MS.3. yy sonları ve 4. yy başlarında tekrar korsan akınları başladı kente ve Phaselis çöküş sürecine girdi. Arkasındaki gölün kuruyarak bataklık halini almasıyla sıtma salgını ve yaban arısı istilalarının çoğalması, yakınındaki Antalya ve Alanya limanlarının önem kazanmasıyla iyice küçüldü.

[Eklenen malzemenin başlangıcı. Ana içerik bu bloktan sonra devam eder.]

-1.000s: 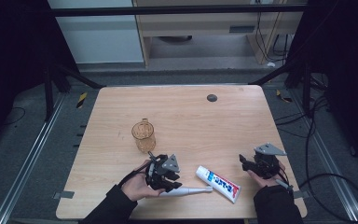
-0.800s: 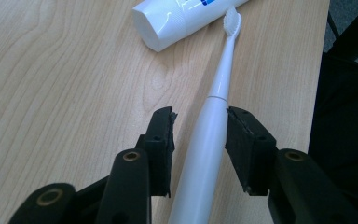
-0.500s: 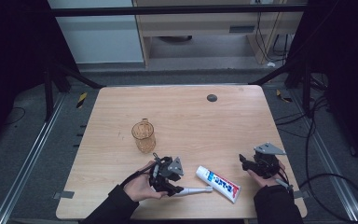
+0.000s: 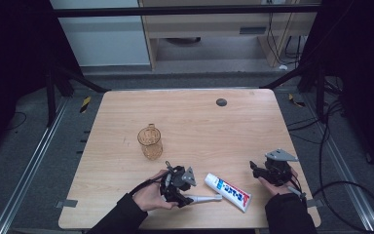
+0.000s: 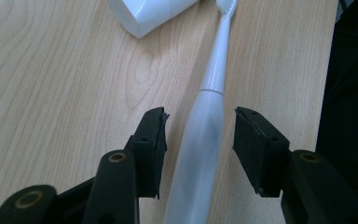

Kentteki binaların taşları Attaleia’nın inşaasında kullanılmak üzere gemilere yüklenip taşındı.
1158’de Selçuklular tarafından fethedilen kent 1811-1812 yılında İngiliz Kraliyet Donanması adına araştırma çalışmaları yapan Kaptan F. Beaufort tarafından yeniden keşfedilişine kadar tarih sahnesinden silindi.
Günümüze gelen kalıntıların çoğu Roma dönemine aittir ve onlar da genel olarak kuzey güney limanlarını birleştiren ana caddenin iki kenarına sıralanmıştır. Cadde, agora ile tiyatro arasında genişleyerek tiyatro ve akropolise de ulaşımı sağlayan küçük bir meydan oluşturur.
Kentin günümüze kadar gelen en görkemli binaları, Tahtalı dağından tatlı suyu kente getirmek için yapılan su kemerleri ve bu kemerlerden gelen suyun depolanıp bütün şehre borularla dağıtıldığı aküdük (aquaductus ) dür. Küçük ve büyük hamam kalıntıları da, Roma döneminde yapılan hamamların ısıtma sistemlerinin nasıl olduğuna dair bize ipuçları verecek kadar sağlam bir şekilde günümüze ulaşmıştır.
Kuzey limanın üst tarafı nekropol yani mezarlık alanıdır. Kazıları başlamamış büyük bir tapınağın da varlığından söz edilir. Üç agorası, bazilikası, tiyatrosu ve zamanınız varsa bataklığın arkasındaki yerleşim yeri kalıntıları ve tabi mevsiminde giderseniz yorulunca kendinizi atabileceğiniz berrak sularıyla kesinlikle görülmesi gereken bir yer Phaselis.